_WHAT YOU HAVE TO DO_
Every line of the listing below must be printed again exactly, apart from its pictures.

_DATASET EXTRACT_

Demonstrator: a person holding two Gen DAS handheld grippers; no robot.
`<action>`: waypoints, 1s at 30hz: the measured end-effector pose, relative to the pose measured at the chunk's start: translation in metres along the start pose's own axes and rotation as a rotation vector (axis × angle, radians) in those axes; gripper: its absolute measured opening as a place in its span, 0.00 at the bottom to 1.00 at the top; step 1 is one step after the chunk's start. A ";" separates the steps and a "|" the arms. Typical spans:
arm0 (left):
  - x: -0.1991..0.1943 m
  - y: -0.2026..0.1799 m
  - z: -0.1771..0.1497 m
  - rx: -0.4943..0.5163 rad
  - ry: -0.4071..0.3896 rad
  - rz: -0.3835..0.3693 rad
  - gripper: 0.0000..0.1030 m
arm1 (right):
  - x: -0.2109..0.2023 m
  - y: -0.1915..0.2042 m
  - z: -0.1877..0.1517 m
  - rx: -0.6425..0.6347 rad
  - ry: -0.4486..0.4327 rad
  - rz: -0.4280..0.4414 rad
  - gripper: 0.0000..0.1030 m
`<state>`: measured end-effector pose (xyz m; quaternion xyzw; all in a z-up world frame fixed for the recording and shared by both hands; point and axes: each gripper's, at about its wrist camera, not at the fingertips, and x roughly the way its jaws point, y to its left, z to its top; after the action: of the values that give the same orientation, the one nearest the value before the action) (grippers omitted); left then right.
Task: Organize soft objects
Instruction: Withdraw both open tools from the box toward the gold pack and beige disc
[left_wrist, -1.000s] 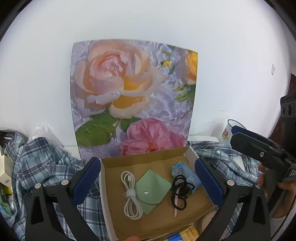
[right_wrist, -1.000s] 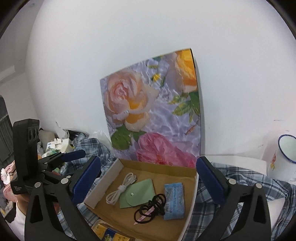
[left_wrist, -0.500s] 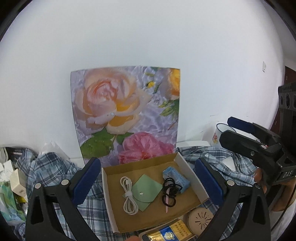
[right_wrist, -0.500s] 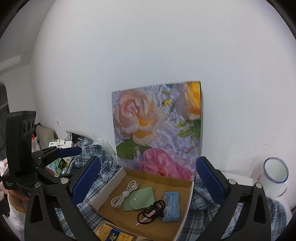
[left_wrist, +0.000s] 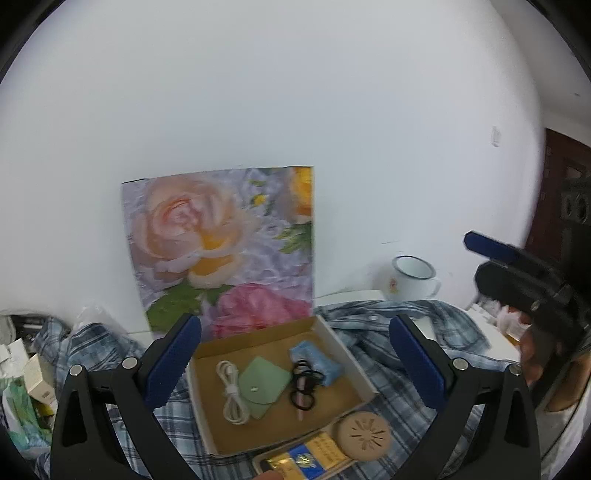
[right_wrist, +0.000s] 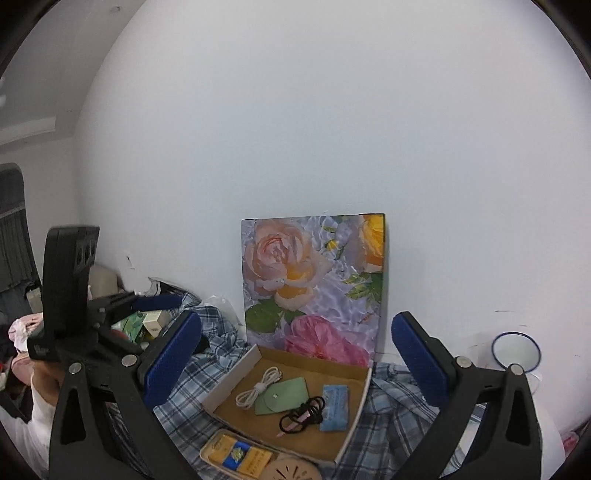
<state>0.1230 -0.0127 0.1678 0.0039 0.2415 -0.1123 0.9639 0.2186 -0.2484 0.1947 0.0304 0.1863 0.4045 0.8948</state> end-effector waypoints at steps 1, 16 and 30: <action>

_ANSWER SECTION_
Demonstrator: a person holding two Gen DAS handheld grippers; no robot.
`<action>`: waypoints, 1s at 30hz: the measured end-effector pose, relative to the pose measured at the chunk's start: translation in metres along the start pose's own axes and rotation as a rotation vector (axis × angle, radians) in those axes; gripper: its absolute measured opening as a place in its span, 0.00 at the bottom to 1.00 at the top; step 1 is one step after the chunk's start. A ";" separates the steps and a "|" the arms. Typical spans:
arm0 (left):
  - x: -0.1991..0.1943 m
  - y: -0.2026..0.1799 m
  - z: -0.1771..0.1497 m
  - rx: -0.4943..0.5163 rad
  - ry: -0.4071..0.3896 rad
  - rz: -0.3835..0.3693 rad
  - gripper: 0.0000..0.1030 m
arm1 (right):
  - x: -0.2109..0.2023 m
  - y: -0.1915..0.2042 m
  - z: -0.1877..0.1517 m
  - rx: -0.6425..0.6347 rad
  - ry: -0.4486..0.4327 rad
  - rz: -0.4280..0.4414 rad
  - gripper: 0.0000..0.1030 m
`<state>`: measured end-effector pose (xyz m; quaternion xyzw; all in a z-up world frame fixed for the recording and shared by both hands; point and axes: each gripper's, at about its wrist camera, not at the fingertips, and x roughly the way its jaws point, y to its left, z to its top; after the action: of the values that give the same orientation, the one nearest the value before the action) (grippers omitted); left then right.
Task: Organize soft objects
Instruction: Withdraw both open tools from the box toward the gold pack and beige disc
[left_wrist, -1.000s] 
[right_wrist, -1.000s] 
[left_wrist, -0.500s] 
[right_wrist, -0.500s] 
[left_wrist, +0.000s] 
[right_wrist, +0.000s] 
<state>0.1230 -0.0127 0.1678 0.0039 0.2415 -0.1123 0.9639 0.2186 -0.2484 0.1947 0.0304 0.1863 0.4045 0.8948</state> end-effector waypoints at steps 1, 16 and 30: <action>

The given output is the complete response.